Fighting also involved the use of drones, used to drop explosive devices on opposing forces in the region.

“There’s incredibly intense things happening out there, but because it’s been dragging on long enough we don’t think about it or talk about it anymore,” he says.

This week US Senate Democrats unveiled a bill to impose sweeping sanctions on top Russian government and military officials, including Putin, and key banking institutions if Moscow engages in hostilities against Ukraine.

The proposed legislation, backed by the White House, includes provisions to help bolster Ukraine's security.

It also encourages the US to "consider all available and appropriate measures" to ensure the Nord Stream 2 gas pipeline does not become operational..

Putin had already warned any more sanctions imposed by the US over Ukraine could lead to a total breakdown of relations.

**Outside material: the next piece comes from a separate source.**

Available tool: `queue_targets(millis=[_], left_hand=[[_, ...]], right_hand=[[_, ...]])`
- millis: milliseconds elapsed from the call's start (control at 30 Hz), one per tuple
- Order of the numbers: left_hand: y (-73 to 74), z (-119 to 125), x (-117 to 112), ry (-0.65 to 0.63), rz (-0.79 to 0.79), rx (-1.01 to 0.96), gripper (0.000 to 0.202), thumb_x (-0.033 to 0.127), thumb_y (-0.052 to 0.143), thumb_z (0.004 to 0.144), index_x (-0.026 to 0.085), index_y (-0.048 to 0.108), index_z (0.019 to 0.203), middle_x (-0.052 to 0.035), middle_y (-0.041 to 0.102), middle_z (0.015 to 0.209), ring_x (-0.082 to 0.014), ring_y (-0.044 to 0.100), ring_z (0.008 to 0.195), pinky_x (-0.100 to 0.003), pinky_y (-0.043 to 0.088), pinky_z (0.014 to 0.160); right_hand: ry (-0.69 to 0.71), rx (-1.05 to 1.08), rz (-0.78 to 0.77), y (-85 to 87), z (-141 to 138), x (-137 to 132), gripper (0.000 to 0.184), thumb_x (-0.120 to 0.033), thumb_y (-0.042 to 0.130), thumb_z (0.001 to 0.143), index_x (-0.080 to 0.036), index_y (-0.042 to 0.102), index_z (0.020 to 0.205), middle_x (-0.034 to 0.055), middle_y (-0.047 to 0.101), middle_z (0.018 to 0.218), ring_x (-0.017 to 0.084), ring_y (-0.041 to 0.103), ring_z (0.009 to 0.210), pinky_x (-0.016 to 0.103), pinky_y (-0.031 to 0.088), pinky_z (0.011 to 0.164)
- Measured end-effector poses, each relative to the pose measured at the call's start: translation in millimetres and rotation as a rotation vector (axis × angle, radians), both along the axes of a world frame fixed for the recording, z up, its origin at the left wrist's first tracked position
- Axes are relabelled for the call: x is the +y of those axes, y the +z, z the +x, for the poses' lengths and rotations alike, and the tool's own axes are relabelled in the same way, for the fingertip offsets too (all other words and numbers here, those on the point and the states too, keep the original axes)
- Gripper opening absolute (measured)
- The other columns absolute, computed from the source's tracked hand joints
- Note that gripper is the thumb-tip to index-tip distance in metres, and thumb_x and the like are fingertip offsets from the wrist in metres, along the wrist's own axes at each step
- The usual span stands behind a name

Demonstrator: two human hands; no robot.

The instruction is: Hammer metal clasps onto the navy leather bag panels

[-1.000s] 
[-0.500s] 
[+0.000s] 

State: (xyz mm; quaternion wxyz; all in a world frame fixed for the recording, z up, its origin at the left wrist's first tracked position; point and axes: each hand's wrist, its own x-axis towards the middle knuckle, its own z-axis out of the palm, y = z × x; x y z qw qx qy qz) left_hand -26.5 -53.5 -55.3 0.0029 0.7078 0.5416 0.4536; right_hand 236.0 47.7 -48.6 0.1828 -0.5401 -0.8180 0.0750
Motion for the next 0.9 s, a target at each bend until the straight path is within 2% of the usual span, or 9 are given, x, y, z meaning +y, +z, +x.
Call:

 ‘The political cost for Putin to invade Ukraine would be enormous,” Chapple says.

Putin, who has repeatedly rejected claims Russia is about to invade the country.

Chapple says he attempted to take a look at a high-profile drone being used to attack separatists’ positions, thought to be of Turkish origin, but that he was denied access to the launching sites.

He says his experience of the war reinforced the view that conflicts like these would be determined by “blood and iron” and not within UN or EU talks.